A story has been viral where someone claimed that when he opened the new Microsoft edge, Apple got angry. This story has been published by Chris Matyszczyk on the zdnet.com and it garnered a number of views and shares.
So what’s the full story? Is it really happened when someone opened the Microsoft edge and Apple got angry? or it is just a meme? Well if you would like to know, then keep reading!
I opened the new Microsoft edge and Apple got angry- full story
The newly released Edge browser has been the subject of a very aggressive marketing campaign. Apple appears to have initiated a defensive response and defence of Safari, which is an oddly aggressive action.
After having been nurtured in the technological womb of Google’s Chromium, the new Edge browser made its debut the previous year to much acclaim and annoyance.
Some Windows users were angry because it was forced upon them without their consent.
There were even some who thought it was just malware.
The researchers came to the conclusion that it was an issue of privacy purgatory.
I downloaded it rather early on, and after that, I was harassed on a regular basis by Microsoft to, well, download the newest version of Edge. Which added an altogether new layer of frustration to the situation.
Still, despite the fact that I have steadfastly stuck to using Firefox as my preferred browser, I have added Edge to my collection of browsers. It has turned out to be a quick and responsive addition that is also pretty pleasant.
In the beginning, this irritated Google. The ill-informed users received a friendly notice from Google when they entered into their Gmail accounts using Edge. The message advised them to switch to Chrome instead. You know, lightning fast, dead easy, and foolproof. Supposedly.
As the weeks and months passed, things appeared to settle down. The relationship between Google and Microsoft has improved. It certainly helps that Edge is now the second most popular browser, and that it is automatically installed on all Windows computers like manna from heaven.
It’s possible that the meteoric rise of Edge is what’s finally caused Apple to shriek in public.
The previous week, when I opened Edge, I was in for a tremendous surprise. There was a notification that popped up in the upper right-hand corner of my MacBook Air. Derived from Apple.
The title yelled out for readers to “TRY THE NEW SAFARI.” The following was added to the text: “Quick, good on energy, and aesthetically pleasing.”
I gasped in wonder. I looked at it for a moment, and then, as is my wont, I took a screenshot.
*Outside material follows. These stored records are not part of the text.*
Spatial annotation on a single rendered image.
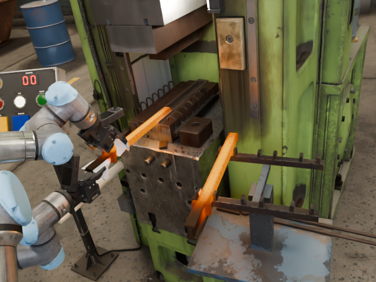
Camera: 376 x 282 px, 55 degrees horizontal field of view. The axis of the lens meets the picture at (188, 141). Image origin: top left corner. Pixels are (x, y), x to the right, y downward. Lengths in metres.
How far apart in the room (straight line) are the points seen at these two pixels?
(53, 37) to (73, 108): 4.93
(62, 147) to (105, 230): 1.60
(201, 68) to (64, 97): 0.90
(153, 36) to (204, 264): 0.74
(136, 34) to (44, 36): 4.73
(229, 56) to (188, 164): 0.41
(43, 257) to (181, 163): 0.56
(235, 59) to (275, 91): 0.17
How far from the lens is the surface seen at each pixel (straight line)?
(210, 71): 1.76
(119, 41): 1.34
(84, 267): 2.30
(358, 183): 2.69
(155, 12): 1.21
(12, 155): 0.93
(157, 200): 1.57
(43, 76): 1.62
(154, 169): 1.46
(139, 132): 1.32
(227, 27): 1.23
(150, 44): 1.26
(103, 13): 1.35
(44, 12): 5.90
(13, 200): 0.74
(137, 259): 2.24
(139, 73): 1.62
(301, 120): 1.73
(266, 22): 1.21
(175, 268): 1.94
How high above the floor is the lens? 1.64
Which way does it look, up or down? 31 degrees down
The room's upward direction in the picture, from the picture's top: 9 degrees counter-clockwise
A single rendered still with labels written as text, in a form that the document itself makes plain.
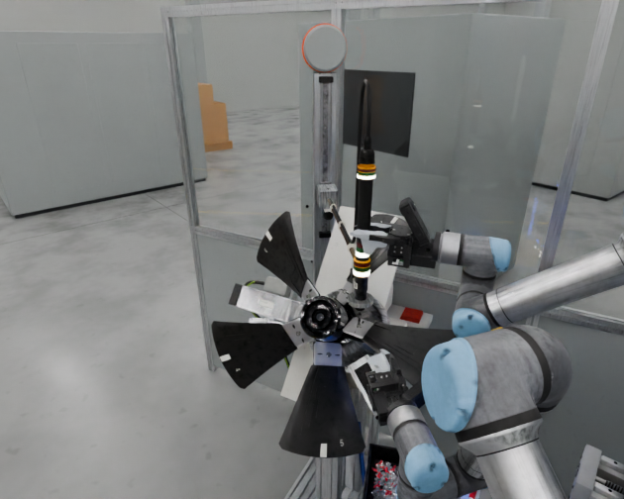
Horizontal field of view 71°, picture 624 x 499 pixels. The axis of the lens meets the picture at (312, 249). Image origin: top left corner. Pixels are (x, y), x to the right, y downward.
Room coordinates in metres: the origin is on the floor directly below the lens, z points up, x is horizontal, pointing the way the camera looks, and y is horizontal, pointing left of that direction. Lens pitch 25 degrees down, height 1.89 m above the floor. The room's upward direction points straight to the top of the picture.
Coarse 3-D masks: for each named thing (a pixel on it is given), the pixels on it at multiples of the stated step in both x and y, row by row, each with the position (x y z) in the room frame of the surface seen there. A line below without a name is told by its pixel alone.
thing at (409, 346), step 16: (368, 336) 0.95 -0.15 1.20; (384, 336) 0.96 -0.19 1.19; (400, 336) 0.96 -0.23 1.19; (416, 336) 0.96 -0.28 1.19; (432, 336) 0.96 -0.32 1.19; (448, 336) 0.96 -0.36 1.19; (400, 352) 0.90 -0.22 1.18; (416, 352) 0.90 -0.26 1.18; (400, 368) 0.85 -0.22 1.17; (416, 368) 0.85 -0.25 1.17
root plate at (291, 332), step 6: (288, 324) 1.05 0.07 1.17; (294, 324) 1.05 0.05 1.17; (288, 330) 1.05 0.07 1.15; (294, 330) 1.05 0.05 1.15; (300, 330) 1.05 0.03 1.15; (294, 336) 1.05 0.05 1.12; (300, 336) 1.05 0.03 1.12; (306, 336) 1.05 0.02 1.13; (294, 342) 1.05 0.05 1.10; (300, 342) 1.05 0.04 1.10; (306, 342) 1.05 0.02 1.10
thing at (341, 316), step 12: (312, 300) 1.04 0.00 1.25; (324, 300) 1.03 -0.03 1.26; (336, 300) 1.12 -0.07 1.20; (300, 312) 1.03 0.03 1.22; (312, 312) 1.02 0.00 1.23; (324, 312) 1.02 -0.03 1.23; (336, 312) 1.00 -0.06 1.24; (348, 312) 1.08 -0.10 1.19; (300, 324) 1.01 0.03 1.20; (312, 324) 1.00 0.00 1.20; (324, 324) 0.99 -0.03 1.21; (336, 324) 0.97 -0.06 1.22; (312, 336) 0.97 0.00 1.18; (324, 336) 0.96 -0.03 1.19; (336, 336) 0.99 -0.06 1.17
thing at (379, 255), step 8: (376, 216) 1.25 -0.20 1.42; (384, 216) 1.21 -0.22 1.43; (392, 216) 1.19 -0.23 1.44; (400, 224) 1.14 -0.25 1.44; (376, 248) 1.12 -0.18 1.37; (384, 248) 1.10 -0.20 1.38; (368, 256) 1.11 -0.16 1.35; (376, 256) 1.09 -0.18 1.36; (384, 256) 1.07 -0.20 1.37; (376, 264) 1.06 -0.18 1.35; (352, 280) 1.09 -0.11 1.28
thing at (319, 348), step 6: (318, 342) 0.99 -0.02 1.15; (318, 348) 0.98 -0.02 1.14; (324, 348) 0.99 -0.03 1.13; (330, 348) 1.00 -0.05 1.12; (336, 348) 1.00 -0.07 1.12; (318, 354) 0.97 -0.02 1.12; (324, 354) 0.98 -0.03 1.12; (318, 360) 0.96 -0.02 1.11; (324, 360) 0.97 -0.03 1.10; (330, 360) 0.97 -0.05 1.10; (336, 360) 0.98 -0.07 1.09
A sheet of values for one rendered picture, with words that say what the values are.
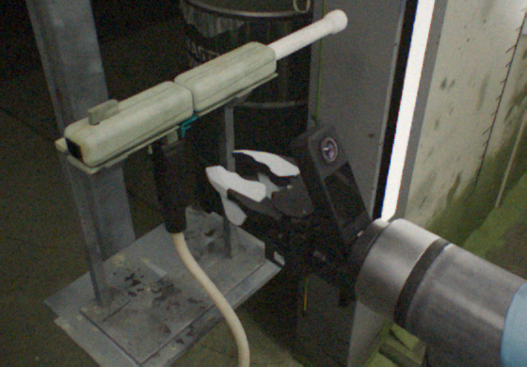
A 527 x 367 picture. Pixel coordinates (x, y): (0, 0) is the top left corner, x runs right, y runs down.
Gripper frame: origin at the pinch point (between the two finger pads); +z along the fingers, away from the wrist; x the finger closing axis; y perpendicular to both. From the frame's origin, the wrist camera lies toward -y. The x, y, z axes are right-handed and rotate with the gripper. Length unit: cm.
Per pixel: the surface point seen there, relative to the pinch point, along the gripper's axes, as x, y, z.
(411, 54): 48.5, 4.9, 3.2
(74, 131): -11.8, -5.0, 10.7
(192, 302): -1.1, 29.5, 7.9
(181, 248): -1.0, 19.2, 9.3
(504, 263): 123, 105, -9
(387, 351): 65, 106, 3
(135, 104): -4.1, -5.1, 10.2
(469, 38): 79, 13, 5
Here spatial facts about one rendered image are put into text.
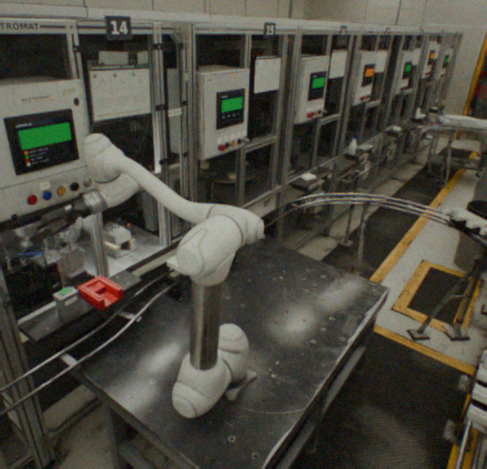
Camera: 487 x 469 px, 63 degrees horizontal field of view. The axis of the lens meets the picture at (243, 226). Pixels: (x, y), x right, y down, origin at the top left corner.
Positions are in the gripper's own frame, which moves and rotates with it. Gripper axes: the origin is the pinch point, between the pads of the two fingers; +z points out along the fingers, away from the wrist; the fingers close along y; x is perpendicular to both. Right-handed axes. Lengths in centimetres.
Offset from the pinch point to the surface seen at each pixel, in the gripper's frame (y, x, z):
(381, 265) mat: -170, 122, -242
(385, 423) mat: -79, 171, -98
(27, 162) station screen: 9.3, -21.5, -10.8
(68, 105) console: 13.8, -33.4, -34.2
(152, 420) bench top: -25, 79, 3
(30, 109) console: 18.9, -33.5, -20.9
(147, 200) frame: -63, -13, -61
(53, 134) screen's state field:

The notifications that appear in the top right-hand corner of my screen are typically limited to announcements that an upcoming update is available or a reminder about when I performed my most recent backup. But there was never any genuine selling done.
I can’t recall ever seeing an advertisement for Apple product there. I don’t believe I’ve ever witnessed Apple immediately respond when I opened a product developed by a competitor on my MacBook Air.
Cupertino is unhappy about something.
It’s not as if Apple taps me on the shoulder every time I open Microsoft Word and forcefully recommends that I use Pages instead.
It’s not like Apple scolds me every time I open a spreadsheet in Excel by suggesting that I should be working with Numbers instead.
It is true that Apple has been more forceful in promoting its many different services. My iPhone displays requests to use Apple services such as Apple News and Apple TV+.
In addition, I do have Safari installed on my laptop, but I don’t use it very frequently. In contrast to most Apple products, I think it has a bit of an unattractive design. It has a squashed feeling at the top and is aesthetically unpleasant to look at.
I guess that the beauty of a web browser depends on the person using the MacBook.
However, Apple’s irritation did function, albeit in a limited capacity. When I opened Safari, I discovered that it appeared precisely as I had recollected it. For some reason, I just can’t get excited about it.
To this day, though, I cannot get over the fact that Apple suddenly views browsers as being of such vital significance that it intends to harass customers into using Safari.
What other options are there? Apple is warning me that if I don’t use Pages, it could cause problems with my iPhone. Why is Apple pushing me to use Keynote when I already have PowerPoint?
Or maybe even a marketing effort by Apple that makes fun of Microsoft Edge? That would certainly take the concept of entertainment to a whole new level.